§ Instructions for the task:
Write down each entry precisely as given.

(Supplied material)

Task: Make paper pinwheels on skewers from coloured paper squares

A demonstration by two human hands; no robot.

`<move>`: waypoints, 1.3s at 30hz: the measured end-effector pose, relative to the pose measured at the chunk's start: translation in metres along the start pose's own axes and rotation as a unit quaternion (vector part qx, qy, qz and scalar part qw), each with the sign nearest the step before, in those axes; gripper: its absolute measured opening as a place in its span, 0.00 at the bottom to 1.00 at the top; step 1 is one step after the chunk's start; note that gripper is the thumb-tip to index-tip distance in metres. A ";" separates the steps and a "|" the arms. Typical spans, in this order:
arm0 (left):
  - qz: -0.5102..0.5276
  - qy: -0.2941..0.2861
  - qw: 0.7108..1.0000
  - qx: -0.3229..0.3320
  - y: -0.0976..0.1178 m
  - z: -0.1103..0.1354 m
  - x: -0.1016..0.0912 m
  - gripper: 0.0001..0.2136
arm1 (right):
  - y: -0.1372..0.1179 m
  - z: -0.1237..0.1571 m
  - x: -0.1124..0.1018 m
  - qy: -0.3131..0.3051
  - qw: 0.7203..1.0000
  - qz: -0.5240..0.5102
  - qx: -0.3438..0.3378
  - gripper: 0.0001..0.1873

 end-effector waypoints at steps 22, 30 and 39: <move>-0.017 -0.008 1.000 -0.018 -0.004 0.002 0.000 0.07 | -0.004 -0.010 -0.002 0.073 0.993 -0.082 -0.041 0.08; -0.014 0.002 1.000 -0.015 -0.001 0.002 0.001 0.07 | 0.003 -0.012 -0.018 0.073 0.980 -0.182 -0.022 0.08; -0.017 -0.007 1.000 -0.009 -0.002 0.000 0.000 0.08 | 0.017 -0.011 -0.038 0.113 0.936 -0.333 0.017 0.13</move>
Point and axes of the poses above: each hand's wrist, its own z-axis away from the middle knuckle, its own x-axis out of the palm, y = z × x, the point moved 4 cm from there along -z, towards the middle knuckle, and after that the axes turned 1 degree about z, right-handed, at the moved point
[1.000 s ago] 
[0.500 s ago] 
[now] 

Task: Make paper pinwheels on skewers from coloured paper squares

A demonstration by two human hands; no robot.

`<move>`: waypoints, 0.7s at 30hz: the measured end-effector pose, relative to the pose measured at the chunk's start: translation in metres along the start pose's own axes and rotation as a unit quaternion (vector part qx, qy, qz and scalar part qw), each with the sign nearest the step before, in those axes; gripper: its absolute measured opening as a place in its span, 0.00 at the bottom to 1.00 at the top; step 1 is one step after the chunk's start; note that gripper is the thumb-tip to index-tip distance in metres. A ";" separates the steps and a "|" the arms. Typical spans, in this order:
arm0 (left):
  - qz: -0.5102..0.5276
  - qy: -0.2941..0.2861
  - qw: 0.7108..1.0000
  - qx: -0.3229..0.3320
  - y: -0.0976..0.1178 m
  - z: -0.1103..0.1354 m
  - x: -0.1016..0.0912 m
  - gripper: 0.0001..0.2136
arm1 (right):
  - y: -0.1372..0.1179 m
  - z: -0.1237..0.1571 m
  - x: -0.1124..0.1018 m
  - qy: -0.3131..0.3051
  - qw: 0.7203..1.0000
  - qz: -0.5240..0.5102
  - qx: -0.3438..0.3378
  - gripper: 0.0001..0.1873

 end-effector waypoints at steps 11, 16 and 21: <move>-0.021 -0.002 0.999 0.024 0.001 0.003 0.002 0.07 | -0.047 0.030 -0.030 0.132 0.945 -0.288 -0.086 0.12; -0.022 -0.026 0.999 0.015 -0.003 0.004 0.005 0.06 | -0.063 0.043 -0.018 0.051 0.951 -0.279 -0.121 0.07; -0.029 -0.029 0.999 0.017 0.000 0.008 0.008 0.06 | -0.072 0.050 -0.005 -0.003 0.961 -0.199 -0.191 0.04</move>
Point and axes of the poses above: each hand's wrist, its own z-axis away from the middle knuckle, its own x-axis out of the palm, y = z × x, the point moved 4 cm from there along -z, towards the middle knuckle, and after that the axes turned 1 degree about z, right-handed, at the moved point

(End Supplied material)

§ The answer:
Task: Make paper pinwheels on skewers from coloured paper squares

A demonstration by two human hands; no robot.

`<move>`: waypoints, 1.3s at 30hz: the measured end-effector pose, relative to the pose measured at the chunk's start: translation in metres along the start pose's own axes and rotation as a unit quaternion (vector part qx, qy, qz and scalar part qw), each with the sign nearest the step before, in those axes; gripper: its absolute measured opening as a place in its span, 0.00 at the bottom to 1.00 at the top; step 1 is one step after the chunk's start; note that gripper is the thumb-tip to index-tip distance in metres. A ";" separates the steps and a "|" the arms. Typical spans, in this order:
arm0 (left):
  - qz: -0.5102..0.5276
  - qy: -0.2941..0.2861
  - qw: 0.7108..1.0000
  - qx: -0.3229..0.3320
  - y: -0.0976..0.1178 m
  - z: -0.1103..0.1354 m
  - x: -0.1016..0.0912 m
  - gripper: 0.0001..0.2136
arm1 (right):
  - y: -0.1372..0.1179 m
  - z: -0.1237..0.1571 m
  - x: -0.1124..0.1018 m
  - qy: -0.3131..0.3051
  - qw: 0.7203..1.0000
  - qz: -0.5240..0.5102
  - qx: -0.3438..0.3378
  - gripper: 0.0001..0.1873

 end-effector waypoints at steps 22, 30 and 39: <move>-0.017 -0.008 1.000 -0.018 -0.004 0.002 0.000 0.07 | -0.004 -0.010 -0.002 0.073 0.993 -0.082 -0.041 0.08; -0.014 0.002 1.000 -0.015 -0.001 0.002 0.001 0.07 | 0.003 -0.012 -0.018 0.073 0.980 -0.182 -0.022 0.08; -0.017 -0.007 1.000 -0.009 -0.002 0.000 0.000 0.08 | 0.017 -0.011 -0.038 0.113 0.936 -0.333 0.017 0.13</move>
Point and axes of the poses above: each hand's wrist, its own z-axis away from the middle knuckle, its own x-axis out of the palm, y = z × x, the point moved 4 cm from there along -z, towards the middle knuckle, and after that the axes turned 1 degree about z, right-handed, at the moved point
[1.000 s ago] 
[0.500 s ago] 
[now] 

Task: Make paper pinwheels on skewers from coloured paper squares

A demonstration by two human hands; no robot.

`<move>`: waypoints, 0.7s at 30hz: the measured end-effector pose, relative to the pose measured at the chunk's start: translation in metres along the start pose's own axes and rotation as a unit quaternion (vector part qx, qy, qz and scalar part qw), each with the sign nearest the step before, in those axes; gripper: its absolute measured opening as a place in its span, 0.00 at the bottom to 1.00 at the top; step 1 is one step after the chunk's start; note that gripper is the thumb-tip to index-tip distance in metres. A ";" separates the steps and a "|" the arms. Typical spans, in this order:
arm0 (left):
  - qz: -0.5102..0.5276
  - qy: -0.2941..0.2861
  - qw: 0.7108..1.0000
  - qx: -0.3229..0.3320
  - y: -0.0976..0.1178 m
  - z: -0.1103..0.1354 m
  - x: -0.1016..0.0912 m
  - gripper: 0.0001..0.2136
arm1 (right):
  - y: -0.1372..0.1179 m
  - z: -0.1237..0.1571 m
  - x: -0.1124..0.1018 m
  - qy: -0.3131..0.3051
  - qw: 0.7203..1.0000
  - qz: -0.5240..0.5102
  - qx: -0.3438..0.3378
  - gripper: 0.0001..0.1873

 end-effector waypoints at steps 11, 16 and 21: <move>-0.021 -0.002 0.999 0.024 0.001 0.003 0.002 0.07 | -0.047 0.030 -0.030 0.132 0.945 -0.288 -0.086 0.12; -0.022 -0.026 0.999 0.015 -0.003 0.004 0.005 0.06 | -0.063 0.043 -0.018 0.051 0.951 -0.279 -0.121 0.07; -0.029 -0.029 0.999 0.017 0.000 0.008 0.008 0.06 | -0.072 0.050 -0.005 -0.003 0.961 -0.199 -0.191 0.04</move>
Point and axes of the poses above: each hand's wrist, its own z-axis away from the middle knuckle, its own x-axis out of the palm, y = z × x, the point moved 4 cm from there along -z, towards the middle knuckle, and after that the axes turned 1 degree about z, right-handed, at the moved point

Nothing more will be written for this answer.